In news, non-illustrated, Review

With his latest movie CIVIL WAR, filmmaker Alex Garland (EX MACHINA, MEN) has made a political thriller that is sure to be one of the year’s most talked about films. It has a lot to say about our nation’s divided electorate, aspirations of autocracy, and a press breathlessly covering every second of it while often missing the bigger picture. Garland might even be foreshadowing what is yet to come in the USA, a nation imploding in on itself, but what he has done is create a drama that feels immediate, ugly, and devastating. There’s a TWILIGHT ZONE aspect to it all, along with strong notes of BLACK MIRROR sprinkled in too. It makes for a provocative, tense ‘what if’ tale that should work as a clarion wake-up call for those in this nation with their heads in the proverbial sand.

If only, it was more specific and not so vague.

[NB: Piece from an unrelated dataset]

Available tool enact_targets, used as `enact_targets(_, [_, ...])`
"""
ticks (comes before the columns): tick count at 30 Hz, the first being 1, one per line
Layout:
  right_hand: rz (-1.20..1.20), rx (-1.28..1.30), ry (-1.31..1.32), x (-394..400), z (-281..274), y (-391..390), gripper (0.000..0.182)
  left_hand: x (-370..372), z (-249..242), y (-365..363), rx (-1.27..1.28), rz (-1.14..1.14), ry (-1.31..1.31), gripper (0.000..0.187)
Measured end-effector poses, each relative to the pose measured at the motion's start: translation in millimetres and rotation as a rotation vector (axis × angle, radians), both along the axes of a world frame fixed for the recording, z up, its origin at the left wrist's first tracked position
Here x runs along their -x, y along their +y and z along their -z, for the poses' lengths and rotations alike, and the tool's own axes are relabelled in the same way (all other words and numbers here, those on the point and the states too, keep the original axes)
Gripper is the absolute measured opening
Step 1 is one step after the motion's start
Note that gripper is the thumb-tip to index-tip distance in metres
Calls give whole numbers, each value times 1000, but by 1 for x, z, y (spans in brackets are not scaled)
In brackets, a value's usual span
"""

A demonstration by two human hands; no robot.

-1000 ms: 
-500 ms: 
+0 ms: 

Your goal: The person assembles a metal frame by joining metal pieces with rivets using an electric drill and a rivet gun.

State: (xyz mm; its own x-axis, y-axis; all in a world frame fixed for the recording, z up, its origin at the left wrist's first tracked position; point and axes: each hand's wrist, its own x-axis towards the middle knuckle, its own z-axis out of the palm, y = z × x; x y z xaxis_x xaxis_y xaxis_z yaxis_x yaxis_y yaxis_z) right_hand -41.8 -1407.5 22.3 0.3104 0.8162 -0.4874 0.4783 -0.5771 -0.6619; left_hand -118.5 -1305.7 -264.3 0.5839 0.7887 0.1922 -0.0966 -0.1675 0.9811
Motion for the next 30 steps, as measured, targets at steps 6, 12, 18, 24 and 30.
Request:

As well done as it is: faithfully acted, elaborately staged, and appropriately violent, there is a coyness to Garland’s screenplay, an unwillingness to assign blame that feels almost like a cheat.  Garland fails to fill in big blanks like what led to this story’s civil war, with the filmmaker fudging almost every important answer along the way. It’s still a film worth seeing, but as a narrative, it’s ladled with too much weak sauce.

How so? The president (Nick Offerman) is presented as a cool and collected, business sort, but he’s in the middle of a third term that has made America go haywire. Why? It’s never explained. The two states leading the secession from the union are Texas and California. How did two such different states find common ground and what set them off? It’s never explained. The military seems to have turned treasonously against the federal government with an endless supply of soldiers, weapons, tanks, and choppers on their side. How did that happen? Again, it’s never explained.

Even more confounding narratively is a press that rushes about through all of the battles, clearly getting in the way of it all, yet the film keeps telling us that the internet isn’t working and stories aren’t being filed. So, who’s paying attention? Is there even cable news, print journalism, or any news online to speak of? Again, it’s all very vague if not utterly contradictory.

Nonetheless, we’re asked to identify with four reporters covering the story as those are the only real characters developed throughout the 109-minute run time. Lee (Kirsten Dunst) is a dour, war photojournalist wholly depressed by this one. Her partner is Joel (Wagner Moura), a wily reporter who escapes the awfulness with frequent hits of booze and grass. Sammy (Stephen McKinley Henderson) is an aging reporter from the New York Times who’s still trying to matter in a young person’s game. And Jessie (Cailee Spaeny) is that young person who’s both naïve and ballsy as she tries to carve a place for herself on the front line.

Soon enough, this mixed foursome hits the road in a press car, headed to DC to cover the coming coup. Their road trip combines some character comedy from films like THE HOLDOVERS and THE SURE THING with a mix of politically dystopian tales like CHILDREN OF MEN, THE PARALLEX VIEW, and even bits of APOCALYPSE NOW. There’s a similarity in the stops they make to those of Martin Sheen’s boat in Francis Ford Coppola’s classic take on Vietnam. You just know nothing good is going to come from deviations along their journey.

Indeed, such scenes here make for brutal set pieces that will keep turning over in your mind for days. They are in mine. Such moments are brilliantly done and show Garland off as a vividly expert filmmaker. There is one scene with Jesse Plemons playing a militant who has stopped the press car for questioning, and the scene is as terrifying and riveting as any such scene since Javier Bardem’s Anton Chigurh taunted that gas station proprietor in NO COUNTRY FOR OLD MEN. The Plemons character calmly points his assault weapon at each reporter while asking them what kind of American they are, and it’s so utterly palpable you might not be able to breathe. But when you finally catch your breath, you might want to ask, “Now, whose side was that creep supposed to be on?”

All in all, CIVIL WAR is riveting, and expertly produced, employing a hand-held visual style that makes everything feel all the more immediate. If only, it didn’t keep coming up short on the details in the script. Where is Europe in all of this? Or, for that matter, Russia, China, or the United Nations? Why is the nation so barren and everything so wrecked if it’s only been 15 months? And what are state governments doing? Sometimes this is a great film, while other times it feels like a first draft.

I’m glad that Garland made a contemporary political thriller about today, but it seems at times like he wants to eat his cake and have it too. CIVIL WAR is often brilliant, but every time it’s smart and daring, it turns around and is equally coy and confounding too. Perhaps as a Brit, Garland feels that he can distance himself from such specifics because he lives across the pond, but for those of us amid this pending nightmare in America, the pain feels far too palpable for any artist of his stature to pull such punches.